§ **WORK INSTRUCTIONS**
Repeat the data that follows verbatim. Images are not part of the copy.

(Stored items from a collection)

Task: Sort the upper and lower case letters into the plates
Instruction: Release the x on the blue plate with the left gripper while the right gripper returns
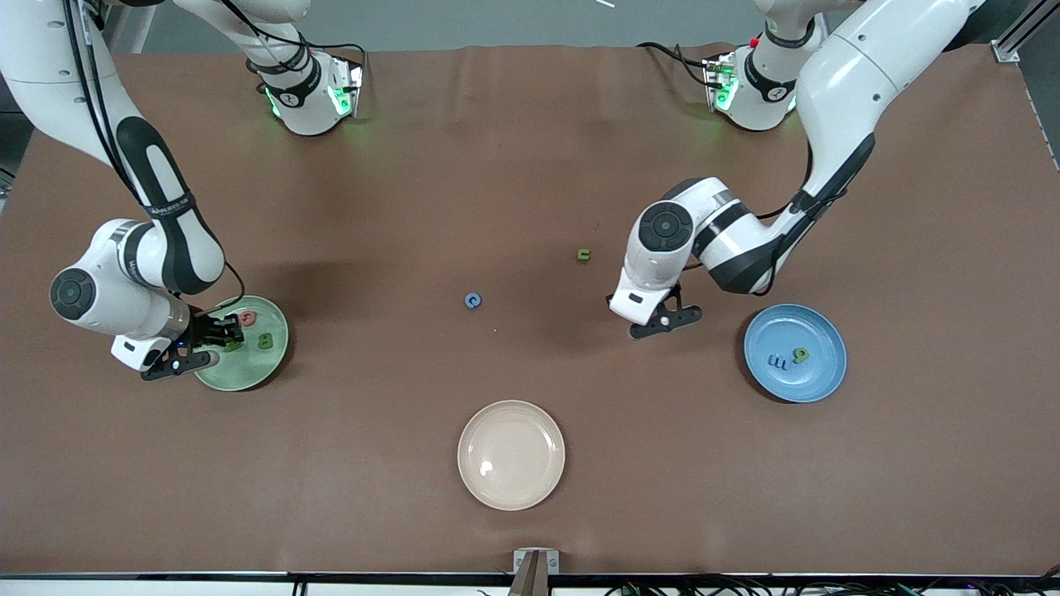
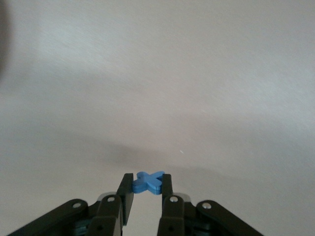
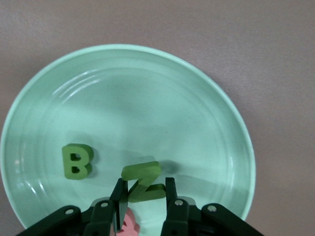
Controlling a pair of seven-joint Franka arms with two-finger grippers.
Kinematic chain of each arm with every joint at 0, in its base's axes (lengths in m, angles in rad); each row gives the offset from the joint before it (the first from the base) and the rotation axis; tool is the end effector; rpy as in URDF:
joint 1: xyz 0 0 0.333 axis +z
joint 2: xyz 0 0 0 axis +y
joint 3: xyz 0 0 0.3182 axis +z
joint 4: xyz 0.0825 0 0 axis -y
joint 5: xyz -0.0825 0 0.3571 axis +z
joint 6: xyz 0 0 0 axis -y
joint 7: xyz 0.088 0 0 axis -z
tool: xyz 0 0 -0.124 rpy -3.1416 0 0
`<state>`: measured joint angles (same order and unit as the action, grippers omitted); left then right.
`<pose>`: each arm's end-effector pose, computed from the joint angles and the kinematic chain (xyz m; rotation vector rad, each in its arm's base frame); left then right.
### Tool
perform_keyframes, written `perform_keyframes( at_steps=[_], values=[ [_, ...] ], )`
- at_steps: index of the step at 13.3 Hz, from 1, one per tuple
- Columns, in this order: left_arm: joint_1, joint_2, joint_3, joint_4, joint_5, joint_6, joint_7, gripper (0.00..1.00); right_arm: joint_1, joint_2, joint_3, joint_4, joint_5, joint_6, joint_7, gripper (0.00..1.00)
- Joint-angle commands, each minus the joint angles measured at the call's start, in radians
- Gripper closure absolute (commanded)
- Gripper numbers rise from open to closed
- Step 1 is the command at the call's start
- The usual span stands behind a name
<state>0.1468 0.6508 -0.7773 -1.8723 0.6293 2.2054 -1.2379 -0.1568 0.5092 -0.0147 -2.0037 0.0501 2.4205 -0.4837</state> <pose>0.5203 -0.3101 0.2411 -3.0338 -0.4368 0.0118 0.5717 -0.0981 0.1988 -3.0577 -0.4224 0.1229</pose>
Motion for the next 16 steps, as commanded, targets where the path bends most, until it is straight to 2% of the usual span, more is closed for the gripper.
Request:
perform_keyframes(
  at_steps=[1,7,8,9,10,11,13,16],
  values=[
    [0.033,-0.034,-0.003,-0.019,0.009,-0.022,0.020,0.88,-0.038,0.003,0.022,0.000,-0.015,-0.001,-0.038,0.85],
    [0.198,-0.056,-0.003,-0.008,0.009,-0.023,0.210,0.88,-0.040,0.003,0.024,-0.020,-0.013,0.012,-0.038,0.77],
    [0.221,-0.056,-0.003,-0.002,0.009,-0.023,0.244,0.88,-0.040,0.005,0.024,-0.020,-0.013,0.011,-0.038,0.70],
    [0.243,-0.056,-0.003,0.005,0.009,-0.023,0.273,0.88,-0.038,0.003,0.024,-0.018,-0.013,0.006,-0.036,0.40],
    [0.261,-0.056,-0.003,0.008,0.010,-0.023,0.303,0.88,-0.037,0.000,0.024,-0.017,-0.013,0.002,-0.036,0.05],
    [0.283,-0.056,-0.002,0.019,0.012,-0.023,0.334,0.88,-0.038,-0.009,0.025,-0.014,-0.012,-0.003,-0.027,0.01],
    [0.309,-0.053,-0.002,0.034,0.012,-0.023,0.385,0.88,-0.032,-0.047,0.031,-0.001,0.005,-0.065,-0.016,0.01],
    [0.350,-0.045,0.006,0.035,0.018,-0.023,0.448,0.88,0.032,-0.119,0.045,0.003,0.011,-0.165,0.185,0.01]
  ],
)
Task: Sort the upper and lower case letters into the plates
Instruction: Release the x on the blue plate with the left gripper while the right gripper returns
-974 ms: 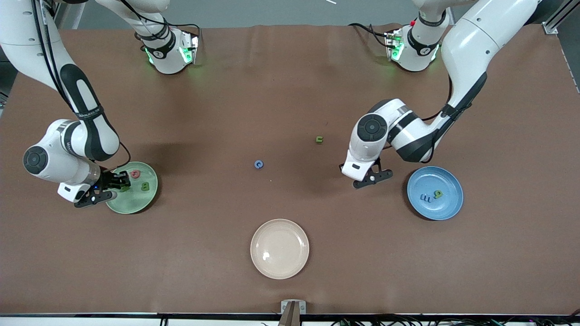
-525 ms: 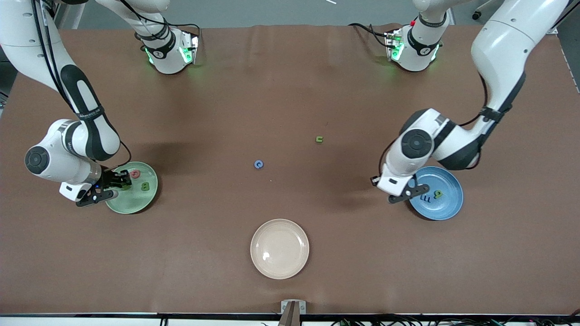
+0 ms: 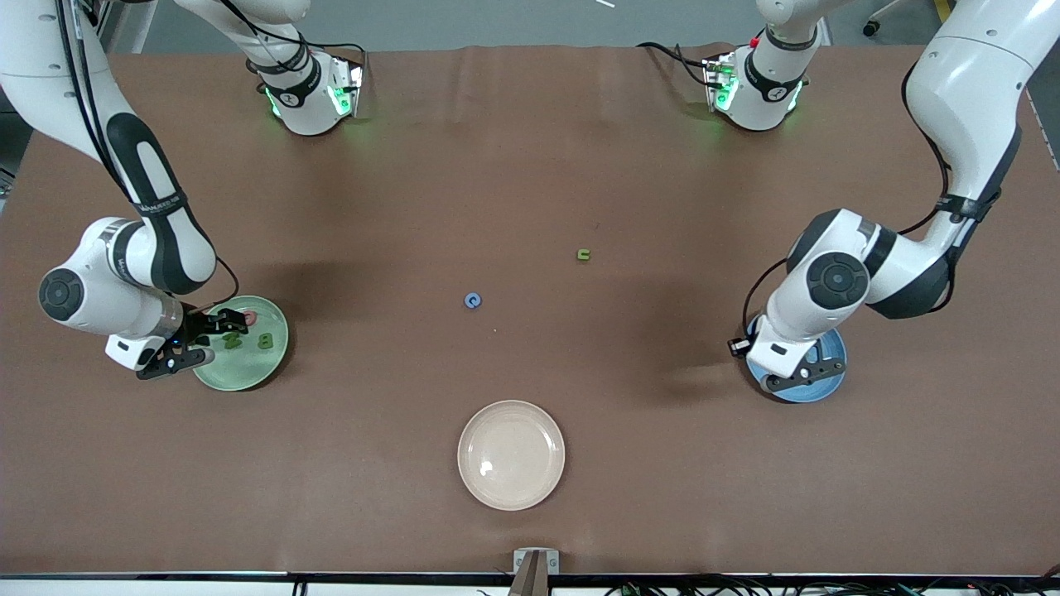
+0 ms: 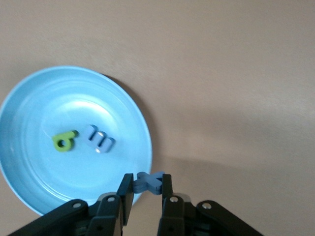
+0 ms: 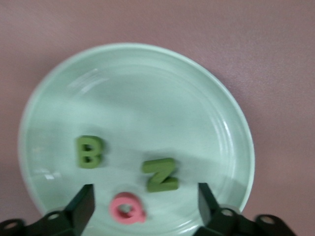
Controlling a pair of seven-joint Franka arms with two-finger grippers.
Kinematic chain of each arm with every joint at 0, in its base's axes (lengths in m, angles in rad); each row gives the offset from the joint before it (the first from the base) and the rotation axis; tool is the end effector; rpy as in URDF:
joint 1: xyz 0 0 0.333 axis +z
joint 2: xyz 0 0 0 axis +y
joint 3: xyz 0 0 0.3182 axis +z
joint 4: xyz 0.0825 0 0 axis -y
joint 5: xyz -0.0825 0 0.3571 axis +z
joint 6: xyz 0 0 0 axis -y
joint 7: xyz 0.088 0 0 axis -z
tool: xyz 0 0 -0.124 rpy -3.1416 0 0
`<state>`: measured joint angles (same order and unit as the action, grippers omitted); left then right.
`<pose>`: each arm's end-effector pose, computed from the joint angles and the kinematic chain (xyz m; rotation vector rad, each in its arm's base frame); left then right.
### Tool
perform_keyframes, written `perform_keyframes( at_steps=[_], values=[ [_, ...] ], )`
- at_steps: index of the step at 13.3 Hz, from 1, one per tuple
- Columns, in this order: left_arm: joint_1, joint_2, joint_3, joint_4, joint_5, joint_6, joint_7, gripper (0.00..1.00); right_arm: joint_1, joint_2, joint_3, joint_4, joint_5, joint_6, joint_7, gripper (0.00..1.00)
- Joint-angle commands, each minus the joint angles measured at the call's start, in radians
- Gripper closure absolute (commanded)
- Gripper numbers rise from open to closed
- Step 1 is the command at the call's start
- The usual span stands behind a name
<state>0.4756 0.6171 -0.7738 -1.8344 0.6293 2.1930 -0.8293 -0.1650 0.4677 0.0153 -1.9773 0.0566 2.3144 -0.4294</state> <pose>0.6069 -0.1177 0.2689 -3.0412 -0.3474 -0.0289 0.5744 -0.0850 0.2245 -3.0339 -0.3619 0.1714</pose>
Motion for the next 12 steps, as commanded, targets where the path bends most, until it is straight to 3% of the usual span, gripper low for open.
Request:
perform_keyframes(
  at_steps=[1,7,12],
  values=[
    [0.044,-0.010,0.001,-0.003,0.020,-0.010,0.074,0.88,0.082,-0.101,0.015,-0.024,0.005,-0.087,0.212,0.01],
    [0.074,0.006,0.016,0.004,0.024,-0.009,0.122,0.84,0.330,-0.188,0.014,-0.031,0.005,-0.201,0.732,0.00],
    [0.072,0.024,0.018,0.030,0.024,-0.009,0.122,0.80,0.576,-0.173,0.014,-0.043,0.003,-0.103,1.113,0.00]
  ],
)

§ **EXERCISE ANSWER**
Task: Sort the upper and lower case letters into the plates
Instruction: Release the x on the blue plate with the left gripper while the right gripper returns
Controlling a pair of seven-joint Franka arms with two-finger grippers.
Kinematic chain of each arm with every joint at 0, in its base's axes (lengths in m, angles in rad); each row gives the offset from the joint before it (the first from the base) and the rotation axis; tool is the end effector; rpy as in URDF:
joint 1: xyz 0 0 0.333 axis +z
joint 2: xyz 0 0 0 axis +y
joint 3: xyz 0 0 0.3182 axis +z
joint 4: xyz 0.0825 0 0 axis -y
joint 5: xyz -0.0825 0 0.3571 axis +z
joint 6: xyz 0 0 0 axis -y
joint 7: xyz 0.088 0 0 axis -z
tool: xyz 0 0 -0.124 rpy -3.1416 0 0
`<state>`: measured joint angles (same order and unit as the action, grippers omitted); left then right.
`<pose>`: each arm's end-effector pose, computed from the joint angles and the kinematic chain (xyz m; rotation vector rad, each in its arm's base frame); left then right.
### Tool
perform_keyframes, written `perform_keyframes( at_steps=[_], values=[ [_, ...] ], )`
- at_steps: index of the step at 13.3 Hz, from 1, one per tuple
- Columns, in this order: left_arm: joint_1, joint_2, joint_3, joint_4, joint_5, joint_6, joint_7, gripper (0.00..1.00); right_arm: joint_1, joint_2, joint_3, joint_4, joint_5, joint_6, joint_7, gripper (0.00..1.00)
- Joint-angle commands, each minus the joint angles measured at the call's start, in radians
- Gripper closure absolute (commanded)
- Gripper numbers rise from open to closed
- Step 1 is the command at the call's start
- The usual span stands behind a name
<state>0.1468 0.6508 -0.7773 -1.8723 0.6293 2.2054 -1.2379 -0.1568 0.5092 -0.0147 -2.0037 0.0501 2.4205 -0.4837</state> <pose>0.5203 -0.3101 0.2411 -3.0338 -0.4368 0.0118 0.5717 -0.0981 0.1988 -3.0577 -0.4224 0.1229</pose>
Motion for the next 16 steps, as commanded, targets where the path bends most, until it is straight to 2% of the usual span, more is closed for the gripper.
Request:
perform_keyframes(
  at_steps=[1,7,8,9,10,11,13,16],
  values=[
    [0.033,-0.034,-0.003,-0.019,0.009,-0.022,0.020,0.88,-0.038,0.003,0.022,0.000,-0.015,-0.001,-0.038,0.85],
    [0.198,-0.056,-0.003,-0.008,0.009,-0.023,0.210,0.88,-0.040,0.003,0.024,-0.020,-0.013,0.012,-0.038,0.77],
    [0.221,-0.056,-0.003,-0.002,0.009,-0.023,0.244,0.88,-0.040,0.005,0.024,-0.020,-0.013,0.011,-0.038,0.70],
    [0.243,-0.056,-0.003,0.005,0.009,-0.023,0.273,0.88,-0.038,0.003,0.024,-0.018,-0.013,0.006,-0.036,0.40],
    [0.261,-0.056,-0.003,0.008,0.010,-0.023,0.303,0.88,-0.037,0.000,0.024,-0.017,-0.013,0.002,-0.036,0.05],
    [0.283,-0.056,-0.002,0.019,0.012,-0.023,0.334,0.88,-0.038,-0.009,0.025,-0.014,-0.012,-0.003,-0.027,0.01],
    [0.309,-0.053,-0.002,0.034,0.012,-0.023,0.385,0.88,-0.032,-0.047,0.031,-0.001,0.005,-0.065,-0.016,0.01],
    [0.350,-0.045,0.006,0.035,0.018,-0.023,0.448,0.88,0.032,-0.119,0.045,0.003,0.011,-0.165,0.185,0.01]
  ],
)
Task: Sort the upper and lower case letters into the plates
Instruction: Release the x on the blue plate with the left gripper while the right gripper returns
-974 ms: 
-525 ms: 
+0 ms: 
+0 ms: 
+0 ms: 
Controlling a pair of seven-joint Franka arms with two-finger grippers.
Kinematic chain of each arm with every joint at 0, in its base's axes (lengths in m, angles in rad); each row gives the offset from the joint before it (the first from the base) and the rotation axis; tool is the end effector; rpy as in URDF:
joint 1: xyz 0 0 0.333 axis +z
joint 2: xyz 0 0 0 axis +y
joint 3: xyz 0 0 0.3182 axis +z
joint 4: xyz 0.0825 0 0 axis -y
joint 5: xyz -0.0825 0 0.3571 axis +z
joint 6: xyz 0 0 0 axis -y
joint 7: xyz 0.088 0 0 axis -z
tool: xyz 0 0 -0.124 rpy -3.1416 0 0
`<state>`: measured joint angles (same order and unit as the action, grippers omitted); left then right.
`<pose>`: each arm's end-effector pose, computed from the joint angles and the kinematic chain (xyz m; rotation vector rad, each in its arm's base frame); left then right.
### Tool
perform_keyframes, written `perform_keyframes( at_steps=[_], values=[ [_, ...] ], )`
- at_steps: index of the step at 13.3 Hz, from 1, one per tuple
- Columns, in this order: left_arm: joint_1, joint_2, joint_3, joint_4, joint_5, joint_6, joint_7, gripper (0.00..1.00); right_arm: joint_1, joint_2, joint_3, joint_4, joint_5, joint_6, joint_7, gripper (0.00..1.00)
- Joint-angle commands, each minus the joint angles measured at the call's start, in radians
- Gripper closure absolute (commanded)
- Gripper numbers rise from open to closed
- Step 1 is the command at the call's start
- The usual span stands behind a name
<state>0.4756 0.6171 -0.7738 -1.8344 0.6293 2.1930 -0.8293 -0.1650 0.4677 0.0153 -1.9773 0.0566 2.3144 -0.4294</state> <pose>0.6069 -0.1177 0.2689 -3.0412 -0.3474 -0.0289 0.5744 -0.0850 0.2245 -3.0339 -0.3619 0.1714</pose>
Motion for the next 12 steps, as commanded, targets where the path bends most, until it is straight to 3% of the usual span, gripper low for open.
Request:
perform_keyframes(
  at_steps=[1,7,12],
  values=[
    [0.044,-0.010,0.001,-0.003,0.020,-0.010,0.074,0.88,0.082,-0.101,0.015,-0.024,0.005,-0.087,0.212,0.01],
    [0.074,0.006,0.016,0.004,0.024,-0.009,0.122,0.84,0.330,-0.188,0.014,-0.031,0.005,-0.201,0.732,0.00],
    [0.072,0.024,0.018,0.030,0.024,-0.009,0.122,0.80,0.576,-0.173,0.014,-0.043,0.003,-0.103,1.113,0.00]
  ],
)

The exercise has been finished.